▶ **Work to be completed**: Please restate the following records word for word.

[Stored data]
=== Begin Enclosure ===

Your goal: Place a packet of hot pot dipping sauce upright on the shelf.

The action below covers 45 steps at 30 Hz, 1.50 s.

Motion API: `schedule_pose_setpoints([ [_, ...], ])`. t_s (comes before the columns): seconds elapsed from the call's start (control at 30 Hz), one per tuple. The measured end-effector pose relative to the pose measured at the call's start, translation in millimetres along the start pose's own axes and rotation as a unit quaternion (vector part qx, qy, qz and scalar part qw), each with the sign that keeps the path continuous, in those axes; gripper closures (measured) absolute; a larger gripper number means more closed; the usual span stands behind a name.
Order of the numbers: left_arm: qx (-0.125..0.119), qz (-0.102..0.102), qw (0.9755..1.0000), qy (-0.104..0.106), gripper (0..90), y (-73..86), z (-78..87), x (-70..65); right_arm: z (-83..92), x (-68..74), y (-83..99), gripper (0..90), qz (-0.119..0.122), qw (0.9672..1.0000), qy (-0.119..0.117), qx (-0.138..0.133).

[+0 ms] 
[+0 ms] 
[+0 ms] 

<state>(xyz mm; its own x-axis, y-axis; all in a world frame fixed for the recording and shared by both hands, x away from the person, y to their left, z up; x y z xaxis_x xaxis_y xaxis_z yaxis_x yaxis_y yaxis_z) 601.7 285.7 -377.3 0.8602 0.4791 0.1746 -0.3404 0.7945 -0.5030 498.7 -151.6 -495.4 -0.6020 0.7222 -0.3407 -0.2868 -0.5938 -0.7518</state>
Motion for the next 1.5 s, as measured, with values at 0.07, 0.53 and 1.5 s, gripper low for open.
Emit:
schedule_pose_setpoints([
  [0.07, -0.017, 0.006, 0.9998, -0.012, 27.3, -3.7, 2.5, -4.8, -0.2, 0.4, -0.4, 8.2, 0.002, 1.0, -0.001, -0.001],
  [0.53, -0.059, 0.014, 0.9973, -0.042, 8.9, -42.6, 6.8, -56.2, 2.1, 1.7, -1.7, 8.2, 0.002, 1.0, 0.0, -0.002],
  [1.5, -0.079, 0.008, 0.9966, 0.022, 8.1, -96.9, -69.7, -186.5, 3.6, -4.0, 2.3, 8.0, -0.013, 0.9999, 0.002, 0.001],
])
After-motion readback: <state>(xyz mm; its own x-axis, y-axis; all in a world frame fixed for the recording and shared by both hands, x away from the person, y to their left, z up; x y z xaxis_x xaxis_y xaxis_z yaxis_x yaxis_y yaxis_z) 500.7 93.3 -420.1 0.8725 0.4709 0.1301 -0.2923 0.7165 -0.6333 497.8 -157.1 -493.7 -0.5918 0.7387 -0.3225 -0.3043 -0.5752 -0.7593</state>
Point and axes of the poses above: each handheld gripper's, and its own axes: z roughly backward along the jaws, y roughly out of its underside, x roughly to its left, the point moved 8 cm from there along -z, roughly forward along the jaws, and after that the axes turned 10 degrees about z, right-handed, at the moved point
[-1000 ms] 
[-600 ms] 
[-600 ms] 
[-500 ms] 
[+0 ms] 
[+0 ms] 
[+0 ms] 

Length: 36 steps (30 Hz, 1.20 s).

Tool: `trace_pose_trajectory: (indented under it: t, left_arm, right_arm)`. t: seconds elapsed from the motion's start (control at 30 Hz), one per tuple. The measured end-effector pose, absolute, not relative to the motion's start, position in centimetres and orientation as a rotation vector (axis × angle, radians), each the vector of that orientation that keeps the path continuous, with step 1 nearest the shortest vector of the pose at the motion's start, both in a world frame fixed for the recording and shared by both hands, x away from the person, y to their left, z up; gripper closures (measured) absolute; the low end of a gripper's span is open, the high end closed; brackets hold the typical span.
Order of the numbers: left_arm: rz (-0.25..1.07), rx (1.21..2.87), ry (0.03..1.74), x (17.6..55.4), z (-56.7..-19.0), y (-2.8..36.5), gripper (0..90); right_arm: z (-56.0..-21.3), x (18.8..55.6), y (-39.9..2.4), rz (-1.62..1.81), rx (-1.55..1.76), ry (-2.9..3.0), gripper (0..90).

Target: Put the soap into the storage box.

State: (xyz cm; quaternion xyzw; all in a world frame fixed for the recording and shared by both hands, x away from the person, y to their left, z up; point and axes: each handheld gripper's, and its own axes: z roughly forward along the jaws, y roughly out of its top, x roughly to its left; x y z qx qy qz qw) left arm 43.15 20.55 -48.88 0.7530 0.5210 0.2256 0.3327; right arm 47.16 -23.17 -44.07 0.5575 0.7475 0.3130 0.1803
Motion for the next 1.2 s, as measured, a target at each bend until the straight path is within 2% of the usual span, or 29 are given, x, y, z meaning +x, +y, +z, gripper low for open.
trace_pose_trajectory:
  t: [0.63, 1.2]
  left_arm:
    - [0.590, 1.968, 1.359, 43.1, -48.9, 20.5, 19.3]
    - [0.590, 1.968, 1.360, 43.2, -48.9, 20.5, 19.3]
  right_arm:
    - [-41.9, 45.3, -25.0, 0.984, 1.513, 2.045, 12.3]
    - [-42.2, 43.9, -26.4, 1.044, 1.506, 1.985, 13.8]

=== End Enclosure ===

▶ **Answer to the exercise**:
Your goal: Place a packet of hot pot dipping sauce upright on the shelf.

The action below covers 45 steps at 30 Hz, 1.50 s.

Motion API: `schedule_pose_setpoints([ [_, ...], ])`. t_s (comes before the columns): seconds elapsed from the call's start (control at 30 Hz), one per tuple. The measured end-effector pose relative to the pose measured at the call's start, translation in millimetres along the start pose's own axes and rotation as a unit quaternion (vector part qx, qy, qz and scalar part qw), each with the sign that keeps the path continuous, in those axes; gripper closures (measured) absolute; a larger gripper number means more closed; the usual span stands behind a name.
Order of the numbers: left_arm: qx (-0.125..0.119), qz (-0.102..0.102), qw (0.9755..1.0000), qy (-0.104..0.106), gripper (0..90), y (-73..86), z (-78..87), x (-70..65); right_arm: z (-83..92), x (-68..74), y (-83..99), gripper (0..90), qz (-0.119..0.122), qw (0.9672..1.0000), qy (-0.119..0.117), qx (-0.138..0.133).

[+0 ms] 
[+0 ms] 
[+0 ms] 

<state>(xyz mm; its own x-axis, y-axis; all in a world frame fixed for the recording and shared by both hands, x away from the person, y to their left, z up; x y z xaxis_x xaxis_y xaxis_z yaxis_x yaxis_y yaxis_z) 601.7 285.7 -377.3 0.8602 0.4791 0.1746 -0.3404 0.7945 -0.5030 498.7 -151.6 -495.4 -0.6020 0.7222 -0.3407 -0.2868 -0.5938 -0.7518</state>
Motion for the next 1.5 s, as measured, with values at 0.07, 0.53 and 1.5 s, gripper low for open.
Emit:
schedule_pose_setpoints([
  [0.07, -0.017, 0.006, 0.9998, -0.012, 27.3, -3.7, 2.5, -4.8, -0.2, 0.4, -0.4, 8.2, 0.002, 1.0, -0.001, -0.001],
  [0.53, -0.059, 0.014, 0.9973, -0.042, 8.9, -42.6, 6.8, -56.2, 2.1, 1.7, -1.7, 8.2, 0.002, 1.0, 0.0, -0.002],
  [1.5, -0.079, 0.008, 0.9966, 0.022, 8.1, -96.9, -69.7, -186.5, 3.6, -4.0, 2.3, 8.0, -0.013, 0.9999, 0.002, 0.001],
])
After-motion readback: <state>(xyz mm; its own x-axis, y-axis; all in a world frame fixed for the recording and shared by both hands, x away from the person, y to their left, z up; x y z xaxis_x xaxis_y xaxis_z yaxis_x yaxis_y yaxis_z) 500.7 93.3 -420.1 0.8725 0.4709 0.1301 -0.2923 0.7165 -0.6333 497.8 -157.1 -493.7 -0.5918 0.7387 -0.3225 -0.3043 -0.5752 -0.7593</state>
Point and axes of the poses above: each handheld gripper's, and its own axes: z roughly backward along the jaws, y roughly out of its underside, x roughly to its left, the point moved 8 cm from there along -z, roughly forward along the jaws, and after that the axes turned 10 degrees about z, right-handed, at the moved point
[-1000 ms] 
[-600 ms] 
[-600 ms] 
[-500 ms] 
[+0 ms] 
[+0 ms] 
[+0 ms] 

Length: 36 steps (30 Hz, 1.20 s).

Tool: `trace_pose_trajectory: (indented under it: t, left_arm, right_arm)`. t: seconds elapsed from the motion's start (control at 30 Hz), one per tuple. The measured end-effector pose, absolute, not relative to the motion's start, position in centimetres and orientation as a rotation vector (axis × angle, radians), each the vector of that orientation that keeps the path continuous, with step 1 nearest the shortest vector of the pose at the motion's start, both in a world frame fixed for the recording and shared by both hands, x away from the person, y to their left, z up; gripper closures (measured) absolute; the low end of a gripper's span is open, the high end closed; brackets hold the typical span.
Order of the numbers: left_arm: rz (-0.25..1.07), rx (1.21..2.87), ry (0.03..1.74), x (17.6..55.4), z (-56.7..-19.0), y (-2.8..36.5), gripper (0..90); right_arm: z (-56.0..-21.3), x (18.8..55.6), y (-39.9..2.4), rz (-1.62..1.81), rx (-1.55..1.76), ry (-2.9..3.0), gripper (0..90).

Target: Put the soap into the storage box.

State: (xyz cm; quaternion xyzw; all in a world frame fixed for the recording and shared by both hands, x away from the person, y to their left, z up; point and axes: each handheld gripper's, and its own axes: z roughly forward along the jaws, y roughly out of its top, x roughly to its left; x y z qx qy qz qw) left arm 43.15 20.55 -48.88 0.7530 0.5210 0.2256 0.3327; right arm 47.16 -23.17 -44.07 0.5575 0.7475 0.3130 0.1803
Motion for the next 1.2 s, as measured, a target at each bend until the straight path is within 2% of the usual span, or 29 are given, x, y, z meaning +x, +y, +z, gripper low for open.
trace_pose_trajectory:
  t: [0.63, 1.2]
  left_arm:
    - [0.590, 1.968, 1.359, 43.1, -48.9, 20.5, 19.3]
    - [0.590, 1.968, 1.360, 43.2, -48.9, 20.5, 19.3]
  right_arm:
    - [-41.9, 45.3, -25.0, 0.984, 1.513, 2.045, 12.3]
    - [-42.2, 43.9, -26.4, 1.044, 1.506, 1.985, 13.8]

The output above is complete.